Federal Reserve Chair Janet Yellen and her cohorts will convene for the first policy meeting of 2016 this week. No action is expected. Yet the wording of their statement and how much focus is given to downside risks will be closely watched.
The stakes, as they've frequently been in this central bank dependent bull market, are high. Stocks are coming off their worst-ever start to a year. As in: It's never been this bad before. The Russell 2000 small-cap index has dropped more than 20 percent from its high, entering a bear market. Crude oil fell well below the $30-a-barrel level, not seen since 2003. Large-cap stocks have dropped back to 2013 levels.
Against the backdrop, this week’s Fed meeting has taken on renewed importance. Stocks nervously inched higher late last week, in part because of growing hopes the Fed makes a dovish turn. On Wednesday afternoon, we'll find out if these hopes are justified.
It will be the first opportunity for Fed officials to respond to the economic and financial market reaction to their decision to raise interest rates by a quarter point in December, kicking off the first policy tightening cycle in more than a decade.

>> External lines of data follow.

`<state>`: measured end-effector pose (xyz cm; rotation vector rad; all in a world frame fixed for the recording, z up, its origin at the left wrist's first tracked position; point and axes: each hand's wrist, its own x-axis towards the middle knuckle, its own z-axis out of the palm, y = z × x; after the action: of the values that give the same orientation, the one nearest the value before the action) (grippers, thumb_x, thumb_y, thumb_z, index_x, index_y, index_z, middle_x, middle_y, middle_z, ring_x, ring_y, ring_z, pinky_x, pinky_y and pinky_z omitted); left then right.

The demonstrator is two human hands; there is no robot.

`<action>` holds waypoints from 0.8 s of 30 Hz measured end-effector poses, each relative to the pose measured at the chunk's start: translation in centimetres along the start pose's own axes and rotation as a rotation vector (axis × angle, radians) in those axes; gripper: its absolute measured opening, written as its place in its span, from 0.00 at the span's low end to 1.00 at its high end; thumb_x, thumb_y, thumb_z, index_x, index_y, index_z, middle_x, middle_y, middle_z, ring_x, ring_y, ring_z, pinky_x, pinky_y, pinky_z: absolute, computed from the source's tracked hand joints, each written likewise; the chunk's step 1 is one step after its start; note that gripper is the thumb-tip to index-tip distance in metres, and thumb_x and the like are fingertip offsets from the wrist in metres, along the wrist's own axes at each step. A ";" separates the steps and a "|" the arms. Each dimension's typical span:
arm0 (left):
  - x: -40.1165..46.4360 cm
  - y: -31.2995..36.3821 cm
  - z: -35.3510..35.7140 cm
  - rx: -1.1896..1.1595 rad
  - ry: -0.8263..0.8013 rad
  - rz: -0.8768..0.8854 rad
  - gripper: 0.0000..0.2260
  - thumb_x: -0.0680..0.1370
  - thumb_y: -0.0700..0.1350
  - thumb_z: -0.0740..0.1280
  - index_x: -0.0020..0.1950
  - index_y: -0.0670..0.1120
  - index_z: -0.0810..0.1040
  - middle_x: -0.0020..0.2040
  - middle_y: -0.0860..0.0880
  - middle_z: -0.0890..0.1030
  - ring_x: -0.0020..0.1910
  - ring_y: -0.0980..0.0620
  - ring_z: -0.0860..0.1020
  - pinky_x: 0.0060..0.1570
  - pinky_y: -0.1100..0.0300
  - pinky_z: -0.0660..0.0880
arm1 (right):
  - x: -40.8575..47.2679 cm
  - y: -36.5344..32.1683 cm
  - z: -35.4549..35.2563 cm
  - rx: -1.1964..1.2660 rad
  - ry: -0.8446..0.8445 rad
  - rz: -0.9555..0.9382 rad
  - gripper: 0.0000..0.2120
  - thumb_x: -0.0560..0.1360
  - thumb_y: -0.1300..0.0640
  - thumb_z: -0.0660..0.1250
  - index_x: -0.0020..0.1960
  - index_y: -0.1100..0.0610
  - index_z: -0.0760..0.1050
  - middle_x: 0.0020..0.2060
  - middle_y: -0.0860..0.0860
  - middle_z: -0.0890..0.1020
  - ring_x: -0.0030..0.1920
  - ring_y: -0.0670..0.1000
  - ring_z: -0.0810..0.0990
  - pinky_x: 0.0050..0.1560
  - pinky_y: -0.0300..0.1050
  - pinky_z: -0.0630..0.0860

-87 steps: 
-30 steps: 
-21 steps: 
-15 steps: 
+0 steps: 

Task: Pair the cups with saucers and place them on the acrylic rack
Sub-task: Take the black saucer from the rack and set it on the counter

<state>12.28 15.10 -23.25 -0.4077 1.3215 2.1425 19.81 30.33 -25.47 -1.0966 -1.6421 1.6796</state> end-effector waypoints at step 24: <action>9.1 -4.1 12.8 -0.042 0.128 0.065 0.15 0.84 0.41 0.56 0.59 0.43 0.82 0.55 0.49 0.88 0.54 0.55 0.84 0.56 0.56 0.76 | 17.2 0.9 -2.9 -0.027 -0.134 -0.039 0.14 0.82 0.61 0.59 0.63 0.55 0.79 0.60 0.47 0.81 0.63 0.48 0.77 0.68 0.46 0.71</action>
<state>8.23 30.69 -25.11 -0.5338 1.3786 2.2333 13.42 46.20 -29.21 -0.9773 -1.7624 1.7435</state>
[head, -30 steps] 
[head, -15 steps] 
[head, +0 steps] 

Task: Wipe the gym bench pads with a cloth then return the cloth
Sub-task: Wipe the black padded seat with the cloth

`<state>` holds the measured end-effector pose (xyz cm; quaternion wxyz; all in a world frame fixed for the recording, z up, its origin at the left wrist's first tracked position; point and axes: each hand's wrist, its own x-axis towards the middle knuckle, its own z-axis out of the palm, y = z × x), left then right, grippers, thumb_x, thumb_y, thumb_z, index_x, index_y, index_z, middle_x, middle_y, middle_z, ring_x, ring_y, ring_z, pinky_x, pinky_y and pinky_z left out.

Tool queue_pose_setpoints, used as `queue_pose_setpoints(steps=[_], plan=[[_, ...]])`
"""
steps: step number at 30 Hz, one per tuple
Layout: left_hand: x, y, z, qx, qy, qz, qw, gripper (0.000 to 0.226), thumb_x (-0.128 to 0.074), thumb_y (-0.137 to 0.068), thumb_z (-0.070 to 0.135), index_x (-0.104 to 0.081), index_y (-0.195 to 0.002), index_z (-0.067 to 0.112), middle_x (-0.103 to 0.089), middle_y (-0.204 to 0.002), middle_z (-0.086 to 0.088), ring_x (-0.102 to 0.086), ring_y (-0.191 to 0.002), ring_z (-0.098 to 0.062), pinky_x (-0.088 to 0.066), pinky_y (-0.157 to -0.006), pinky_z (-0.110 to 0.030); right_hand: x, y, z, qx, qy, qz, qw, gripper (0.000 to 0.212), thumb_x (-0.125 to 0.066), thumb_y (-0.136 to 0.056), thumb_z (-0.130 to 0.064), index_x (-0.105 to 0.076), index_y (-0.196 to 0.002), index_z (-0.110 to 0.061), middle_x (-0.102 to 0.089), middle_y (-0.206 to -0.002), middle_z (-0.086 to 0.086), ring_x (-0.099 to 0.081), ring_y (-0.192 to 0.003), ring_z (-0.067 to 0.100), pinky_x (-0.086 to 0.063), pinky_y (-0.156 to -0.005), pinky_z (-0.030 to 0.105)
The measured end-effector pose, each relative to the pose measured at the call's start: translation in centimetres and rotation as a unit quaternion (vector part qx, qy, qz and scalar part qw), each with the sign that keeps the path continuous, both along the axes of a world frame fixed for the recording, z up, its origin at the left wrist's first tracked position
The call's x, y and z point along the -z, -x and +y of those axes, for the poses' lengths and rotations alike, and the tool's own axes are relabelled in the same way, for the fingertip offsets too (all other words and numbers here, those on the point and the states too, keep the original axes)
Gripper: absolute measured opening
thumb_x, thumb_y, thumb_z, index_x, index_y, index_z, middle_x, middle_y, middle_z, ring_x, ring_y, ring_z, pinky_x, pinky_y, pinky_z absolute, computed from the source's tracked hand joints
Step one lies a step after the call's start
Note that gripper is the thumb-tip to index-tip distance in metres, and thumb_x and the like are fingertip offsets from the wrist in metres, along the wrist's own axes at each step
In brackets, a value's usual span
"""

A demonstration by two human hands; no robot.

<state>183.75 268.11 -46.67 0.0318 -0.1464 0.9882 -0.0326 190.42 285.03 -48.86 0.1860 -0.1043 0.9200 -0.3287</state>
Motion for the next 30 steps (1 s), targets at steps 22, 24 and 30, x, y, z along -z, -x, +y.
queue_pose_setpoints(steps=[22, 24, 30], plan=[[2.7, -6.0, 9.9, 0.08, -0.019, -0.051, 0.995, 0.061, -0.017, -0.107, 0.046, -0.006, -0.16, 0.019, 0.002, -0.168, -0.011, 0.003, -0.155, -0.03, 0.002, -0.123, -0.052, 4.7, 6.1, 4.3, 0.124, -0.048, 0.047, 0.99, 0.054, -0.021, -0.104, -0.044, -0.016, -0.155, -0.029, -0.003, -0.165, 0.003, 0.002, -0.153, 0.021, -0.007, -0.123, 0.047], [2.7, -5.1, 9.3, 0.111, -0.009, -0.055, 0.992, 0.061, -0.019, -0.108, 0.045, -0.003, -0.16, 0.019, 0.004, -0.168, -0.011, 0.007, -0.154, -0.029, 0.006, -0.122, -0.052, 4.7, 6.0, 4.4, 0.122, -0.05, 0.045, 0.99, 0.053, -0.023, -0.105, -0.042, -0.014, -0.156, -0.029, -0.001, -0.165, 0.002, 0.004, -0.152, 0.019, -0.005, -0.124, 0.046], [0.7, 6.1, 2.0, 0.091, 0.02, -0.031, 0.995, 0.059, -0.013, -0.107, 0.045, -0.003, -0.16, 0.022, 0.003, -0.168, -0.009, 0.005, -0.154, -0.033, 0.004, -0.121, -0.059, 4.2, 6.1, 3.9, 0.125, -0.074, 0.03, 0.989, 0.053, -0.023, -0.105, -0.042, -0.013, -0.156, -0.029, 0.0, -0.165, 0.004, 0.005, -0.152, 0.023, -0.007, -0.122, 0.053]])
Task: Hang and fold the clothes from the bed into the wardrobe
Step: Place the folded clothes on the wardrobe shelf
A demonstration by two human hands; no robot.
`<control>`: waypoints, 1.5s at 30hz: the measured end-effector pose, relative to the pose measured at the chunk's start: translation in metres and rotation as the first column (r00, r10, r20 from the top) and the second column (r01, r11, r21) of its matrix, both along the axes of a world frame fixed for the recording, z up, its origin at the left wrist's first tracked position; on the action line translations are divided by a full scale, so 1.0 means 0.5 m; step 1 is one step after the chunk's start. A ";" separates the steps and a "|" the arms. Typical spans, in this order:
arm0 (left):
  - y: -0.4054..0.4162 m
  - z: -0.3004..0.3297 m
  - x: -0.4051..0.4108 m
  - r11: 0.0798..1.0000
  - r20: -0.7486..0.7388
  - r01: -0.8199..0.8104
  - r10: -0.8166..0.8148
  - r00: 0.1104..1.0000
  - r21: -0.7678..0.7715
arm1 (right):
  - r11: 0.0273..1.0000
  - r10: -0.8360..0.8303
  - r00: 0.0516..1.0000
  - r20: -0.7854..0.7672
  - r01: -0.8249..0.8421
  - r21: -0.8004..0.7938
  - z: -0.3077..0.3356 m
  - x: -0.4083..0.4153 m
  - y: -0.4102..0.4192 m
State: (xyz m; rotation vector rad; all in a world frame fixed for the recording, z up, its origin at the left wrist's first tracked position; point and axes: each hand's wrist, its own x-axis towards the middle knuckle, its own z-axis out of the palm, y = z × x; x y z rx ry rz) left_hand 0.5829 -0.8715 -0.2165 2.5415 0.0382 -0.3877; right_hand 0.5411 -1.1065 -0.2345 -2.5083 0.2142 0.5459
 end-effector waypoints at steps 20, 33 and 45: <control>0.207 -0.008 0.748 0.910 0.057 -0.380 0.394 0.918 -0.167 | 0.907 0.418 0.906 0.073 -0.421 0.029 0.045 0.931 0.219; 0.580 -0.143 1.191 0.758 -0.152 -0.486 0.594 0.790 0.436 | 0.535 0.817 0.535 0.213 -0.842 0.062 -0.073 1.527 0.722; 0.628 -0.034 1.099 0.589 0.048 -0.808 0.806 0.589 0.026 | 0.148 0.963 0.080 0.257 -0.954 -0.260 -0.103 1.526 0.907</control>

And it will be their first opportunity to pull back their four-quarter-point rate hike forecast for 2016.
Bank of America Merrill Lynch economist Michael Hanson gives the Fed credit for the technical execution of the rate hike (no small feat after a long experiment with zero-interest rate policy going back to 2008). Yet given recent market turmoil, and growing nervousness about the inflation outlook, the language of the policy statement may be more cautious.
The futures market is already discounting this: According to Hanson, traders only expect at most one rate hike for all of 2016. We won't know the specifics of any changes to the Fed's rate hike forecast until the Summary of Economic Projections or "dot plot" is next released in March. Still, a dovish policy statement, although an imprecise communication tool, would be broadly viewed as bringing the Fed's likely rate hike guidance (which will next be released in March) into closer alignment with market expectations.
Stocks would likely respond with a resumption of the short-covering rally out of last week's lows while turning their focus back to the likes of the Bank of Japan, the European Central Bank and the People's Bank of China, where fresh monetary stimulus measures are expected. The Fed merely removing itself from the limelight, since it is the only major central bank with a tightening bias, would be a positive for markets.
Yet Hanson warns of the very real risk of a hawkish surprise given recent comments from the like of St. Louis Fed President James Bullard, who recently talked up the fading inflation drag from low energy prices, as well as from Vice Chair Stanley Fischer, who surprised many by talking up a preference to raise rates to combat market bubbles if necessary.
Bullard's analysis is worth dwelling on. He presented two different scenarios. In the first, if oil prices stabilized near $40 while all other prices continued to increase at their 2015 pace, the headline Consumer Price Index inflation rate would rise over the Fed's 2 percent target later this year. In the second, if oil stabilized near $20 by June, CPI inflation would rise only 0.6 percent this year and not reach the 2 percent target until mid-2017.
The overzealousness of bearish crude oil speculators could very well push oil prices back towards $40. Bloomberg is reporting that put-option bets on crude falling below $25 have risen to an all-time high — potentially setting the stage for an epic short squeeze in oil if the right catalyst comes along. Should this happen, given the stability in the jobs market and the desire to avoid the appearance of December's rate hike being a policy mistake, the Fed could very well stick to its guns on further rate hikes this year.
Another consideration is that the makeup of the policy voters at the Fed tilts slightly more hawkish this year than it did in 2015. Chicago Fed President Charles Evans — a noted dove — is out while three policy hawks (Bullard, Kansas City Fed President Esther George and Cleveland Fed President Loretta Mester) are getting votes.
Overall, Hanson is looking for three rate hikes this year, admitting it is just too soon for the Fed to change course. He puts the odds of a March hike at about 30 percent with June being the more likely window for another rate increase.
If the Fed disappoints, the bulls will have to wait until Yellen's semi-annual testimony to Congress on Feb. 10 and 11 for the next chance at cheap money deliverance. In the meantime, stocks could fall hard and fast, since the Dow Jones Industrial Average fell back below the 16,000 level on Monday and now rests on a critical, must-hold support level at its 200-week moving average.
A break below this level would likely spell the end of the post-2009 bull market.